_ASSIGNED TASK:_ These entries must be printed again exactly as they are.

_RECORDS SUPPLIED:_
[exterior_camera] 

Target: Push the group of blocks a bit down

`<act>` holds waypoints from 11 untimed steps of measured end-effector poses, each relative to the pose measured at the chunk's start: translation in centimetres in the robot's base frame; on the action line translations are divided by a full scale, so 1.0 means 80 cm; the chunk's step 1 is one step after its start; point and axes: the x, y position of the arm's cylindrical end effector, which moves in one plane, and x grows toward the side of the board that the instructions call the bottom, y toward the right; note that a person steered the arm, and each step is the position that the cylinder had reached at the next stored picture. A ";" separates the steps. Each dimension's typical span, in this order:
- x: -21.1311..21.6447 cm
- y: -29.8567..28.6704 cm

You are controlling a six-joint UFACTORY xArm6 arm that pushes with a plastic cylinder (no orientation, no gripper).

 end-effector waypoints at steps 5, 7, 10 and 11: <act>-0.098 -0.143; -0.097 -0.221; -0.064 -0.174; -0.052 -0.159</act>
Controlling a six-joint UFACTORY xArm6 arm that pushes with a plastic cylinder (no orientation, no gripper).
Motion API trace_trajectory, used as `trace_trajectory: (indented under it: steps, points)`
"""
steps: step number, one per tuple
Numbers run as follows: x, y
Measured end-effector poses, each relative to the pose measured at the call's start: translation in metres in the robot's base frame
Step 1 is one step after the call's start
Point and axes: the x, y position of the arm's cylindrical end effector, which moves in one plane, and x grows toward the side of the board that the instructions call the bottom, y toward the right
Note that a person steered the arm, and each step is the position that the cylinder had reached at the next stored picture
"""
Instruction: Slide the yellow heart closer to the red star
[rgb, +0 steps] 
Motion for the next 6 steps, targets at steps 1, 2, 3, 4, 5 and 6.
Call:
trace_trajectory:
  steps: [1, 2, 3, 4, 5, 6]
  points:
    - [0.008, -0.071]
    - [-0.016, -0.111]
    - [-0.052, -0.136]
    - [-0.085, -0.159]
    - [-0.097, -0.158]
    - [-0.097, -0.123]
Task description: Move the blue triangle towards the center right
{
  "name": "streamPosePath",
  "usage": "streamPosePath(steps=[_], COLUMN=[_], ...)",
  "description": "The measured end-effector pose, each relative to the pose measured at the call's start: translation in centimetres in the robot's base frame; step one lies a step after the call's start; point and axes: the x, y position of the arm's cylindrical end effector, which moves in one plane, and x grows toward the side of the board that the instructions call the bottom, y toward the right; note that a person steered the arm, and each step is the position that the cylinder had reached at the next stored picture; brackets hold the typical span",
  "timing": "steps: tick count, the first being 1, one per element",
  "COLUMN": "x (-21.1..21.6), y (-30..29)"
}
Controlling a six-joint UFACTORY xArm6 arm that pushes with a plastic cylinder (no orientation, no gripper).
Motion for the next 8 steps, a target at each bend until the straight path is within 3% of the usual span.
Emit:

_ANSWER TO THE EXERCISE:_
[exterior_camera] 

Target: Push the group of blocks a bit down

`<act>` holds waypoints from 11 untimed steps of measured end-effector poses, each relative to the pose measured at the chunk's start: translation in centimetres in the robot's base frame; on the action line translations are divided by a full scale, so 1.0 means 80 cm; the chunk's step 1 is one step after its start; point and axes: the x, y position of the arm's cylindrical end effector, which moves in one plane, and x grows toward the side of the board that the instructions call the bottom, y toward the right; note that a person steered the arm, and each step is the position that the cylinder had reached at the next stored picture. A ";" separates the steps. Each dimension's typical span, in this order:
- x: -21.1311..21.6447 cm
- y: -29.8567..28.6704 cm

You are controlling a six-joint UFACTORY xArm6 arm that pushes with a plastic cylinder (no orientation, no gripper).

 end-effector waypoints at steps 5, 7, 10 and 11: <act>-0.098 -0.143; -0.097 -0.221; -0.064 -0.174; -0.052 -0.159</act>
Controlling a six-joint UFACTORY xArm6 arm that pushes with a plastic cylinder (no orientation, no gripper).
Motion API trace_trajectory, used as `trace_trajectory: (indented under it: steps, points)`
"""
steps: step number, one per tuple
Numbers run as follows: x, y
Measured end-effector poses, each relative to the pose measured at the call's start: translation in metres in the robot's base frame
Step 1 is one step after the call's start
Point and axes: the x, y position of the arm's cylindrical end effector, which moves in one plane, and x grows toward the side of the board that the instructions call the bottom, y toward the right
Note that a person steered the arm, and each step is the position that the cylinder had reached at the next stored picture
"""
Instruction: Slide the yellow heart closer to the red star
[rgb, +0 steps] 
Motion for the next 6 steps, targets at steps 1, 2, 3, 4, 5 and 6.
Call:
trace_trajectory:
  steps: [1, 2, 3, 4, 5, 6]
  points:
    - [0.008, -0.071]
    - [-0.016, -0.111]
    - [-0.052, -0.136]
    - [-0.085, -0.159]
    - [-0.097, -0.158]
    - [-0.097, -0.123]
Task description: Move the blue triangle towards the center right
{
  "name": "streamPosePath",
  "usage": "streamPosePath(steps=[_], COLUMN=[_], ...)",
  "description": "The measured end-effector pose, each relative to the pose measured at the call's start: translation in centimetres in the robot's base frame; step one lies a step after the call's start; point and axes: the x, y position of the arm's cylindrical end effector, which moves in one plane, and x grows toward the side of the board that the instructions call the bottom, y toward the right; note that a person steered the arm, and each step is the position that the cylinder had reached at the next stored picture; brackets hold the typical span",
  "timing": "steps: tick count, the first being 1, one per element",
  "COLUMN": "x (-21.1..21.6), y (-30..29)"
}
Controlling a six-joint UFACTORY xArm6 arm that pushes with a plastic cylinder (no orientation, no gripper).
Motion for the next 8 steps, a target at each bend until the straight path is within 3% of the usual span.
Emit:

The output above is complete.